- [Task brief]
Restate, word for word, every line of the data.

- [Data]

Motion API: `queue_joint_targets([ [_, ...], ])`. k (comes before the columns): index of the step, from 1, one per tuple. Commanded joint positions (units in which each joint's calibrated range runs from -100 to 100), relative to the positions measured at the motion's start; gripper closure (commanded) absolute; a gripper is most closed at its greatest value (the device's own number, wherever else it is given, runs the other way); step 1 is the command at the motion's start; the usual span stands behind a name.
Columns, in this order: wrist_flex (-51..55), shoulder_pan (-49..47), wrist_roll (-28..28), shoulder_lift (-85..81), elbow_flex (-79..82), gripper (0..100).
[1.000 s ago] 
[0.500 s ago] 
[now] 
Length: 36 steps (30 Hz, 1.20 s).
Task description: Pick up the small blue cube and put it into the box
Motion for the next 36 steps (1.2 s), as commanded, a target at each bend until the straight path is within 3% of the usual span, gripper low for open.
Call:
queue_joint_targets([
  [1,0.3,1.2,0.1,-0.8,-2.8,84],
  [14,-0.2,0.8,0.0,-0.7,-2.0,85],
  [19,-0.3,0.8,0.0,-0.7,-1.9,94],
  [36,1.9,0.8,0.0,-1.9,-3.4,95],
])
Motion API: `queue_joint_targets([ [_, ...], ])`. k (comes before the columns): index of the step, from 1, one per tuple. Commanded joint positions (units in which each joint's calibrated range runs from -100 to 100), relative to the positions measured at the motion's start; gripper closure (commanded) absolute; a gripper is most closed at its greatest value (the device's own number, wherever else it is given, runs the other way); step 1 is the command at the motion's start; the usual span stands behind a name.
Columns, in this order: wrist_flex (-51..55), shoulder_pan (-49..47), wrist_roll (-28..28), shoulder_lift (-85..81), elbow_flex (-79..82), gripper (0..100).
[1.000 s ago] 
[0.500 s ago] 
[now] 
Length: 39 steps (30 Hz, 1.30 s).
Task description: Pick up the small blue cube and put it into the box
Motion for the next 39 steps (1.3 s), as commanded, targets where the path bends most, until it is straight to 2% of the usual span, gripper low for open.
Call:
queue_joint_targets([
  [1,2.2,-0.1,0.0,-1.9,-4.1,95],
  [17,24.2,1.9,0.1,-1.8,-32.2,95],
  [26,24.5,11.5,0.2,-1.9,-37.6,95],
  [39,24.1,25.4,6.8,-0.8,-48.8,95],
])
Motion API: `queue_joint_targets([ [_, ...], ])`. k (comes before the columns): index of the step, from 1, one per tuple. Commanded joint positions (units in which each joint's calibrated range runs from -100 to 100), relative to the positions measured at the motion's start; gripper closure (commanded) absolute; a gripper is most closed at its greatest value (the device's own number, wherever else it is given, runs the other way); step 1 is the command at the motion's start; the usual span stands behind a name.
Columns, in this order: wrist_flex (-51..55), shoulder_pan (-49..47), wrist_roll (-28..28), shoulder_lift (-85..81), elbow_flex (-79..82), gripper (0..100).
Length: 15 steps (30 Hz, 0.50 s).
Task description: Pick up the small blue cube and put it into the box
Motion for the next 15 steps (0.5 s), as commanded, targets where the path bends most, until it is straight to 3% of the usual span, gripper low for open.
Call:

- [Answer box]
Motion API: `queue_joint_targets([ [_, ...], ])`. k (comes before the columns): index of the step, from 1, one per tuple. Commanded joint positions (units in which each joint's calibrated range runs from -100 to 100), relative to the positions measured at the motion's start; gripper closure (commanded) absolute; a gripper is most closed at its greatest value (the device's own number, wherever else it is given, runs the other way); step 1 is the command at the motion's start; the usual span stands behind a name.
Columns, in this order: wrist_flex (-51..55), shoulder_pan (-49..47), wrist_roll (-28..28), shoulder_lift (-85..81), elbow_flex (-79..82), gripper (0..100).
[1.000 s ago] 
[0.500 s ago] 
[now] 
Length: 36 steps (30 Hz, 1.20 s).
Task description: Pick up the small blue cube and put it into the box
Motion for the next 36 steps (1.2 s), as commanded, a target at each bend until the straight path is within 3% of the usual span, gripper low for open.
Call:
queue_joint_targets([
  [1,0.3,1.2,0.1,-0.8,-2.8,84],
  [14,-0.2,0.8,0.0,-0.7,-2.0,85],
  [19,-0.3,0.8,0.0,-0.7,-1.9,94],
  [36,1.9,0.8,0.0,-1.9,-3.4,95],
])
Motion API: `queue_joint_targets([ [_, ...], ])`. k (comes before the columns): index of the step, from 1, one per tuple. Commanded joint positions (units in which each joint's calibrated range runs from -100 to 100), relative to the positions measured at the motion's start; gripper closure (commanded) absolute; a gripper is most closed at its greatest value (the device's own number, wherever else it is given, runs the other way); step 1 is the command at the motion's start; the usual span stands behind a name.
Columns, in this order: wrist_flex (-51..55), shoulder_pan (-49..47), wrist_roll (-28..28), shoulder_lift (-85..81), elbow_flex (-79..82), gripper (0..100).
[1.000 s ago] 
[0.500 s ago] 
[now] 
Length: 39 steps (30 Hz, 1.30 s).
Task description: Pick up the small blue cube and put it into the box
Motion for the next 39 steps (1.3 s), as commanded, targets where the path bends most, until it is straight to 2% of the usual span, gripper low for open.
Call:
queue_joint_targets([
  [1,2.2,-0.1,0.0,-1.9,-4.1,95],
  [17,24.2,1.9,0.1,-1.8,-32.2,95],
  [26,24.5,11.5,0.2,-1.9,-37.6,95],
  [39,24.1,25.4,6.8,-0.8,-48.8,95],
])
Motion API: `queue_joint_targets([ [_, ...], ])`. k (comes before the columns): index of the step, from 1, one per tuple. Commanded joint positions (units in which each joint's calibrated range runs from -100 to 100), relative to the positions measured at the motion's start; gripper closure (commanded) absolute; a gripper is most closed at its greatest value (the device's own number, wherever else it is given, runs the other way); step 1 is the command at the motion's start; the usual span stands behind a name.
Columns, in this order: wrist_flex (-51..55), shoulder_pan (-49..47), wrist_roll (-28..28), shoulder_lift (-85..81), elbow_flex (-79..82), gripper (0..100).
Length: 15 steps (30 Hz, 0.50 s).
Task description: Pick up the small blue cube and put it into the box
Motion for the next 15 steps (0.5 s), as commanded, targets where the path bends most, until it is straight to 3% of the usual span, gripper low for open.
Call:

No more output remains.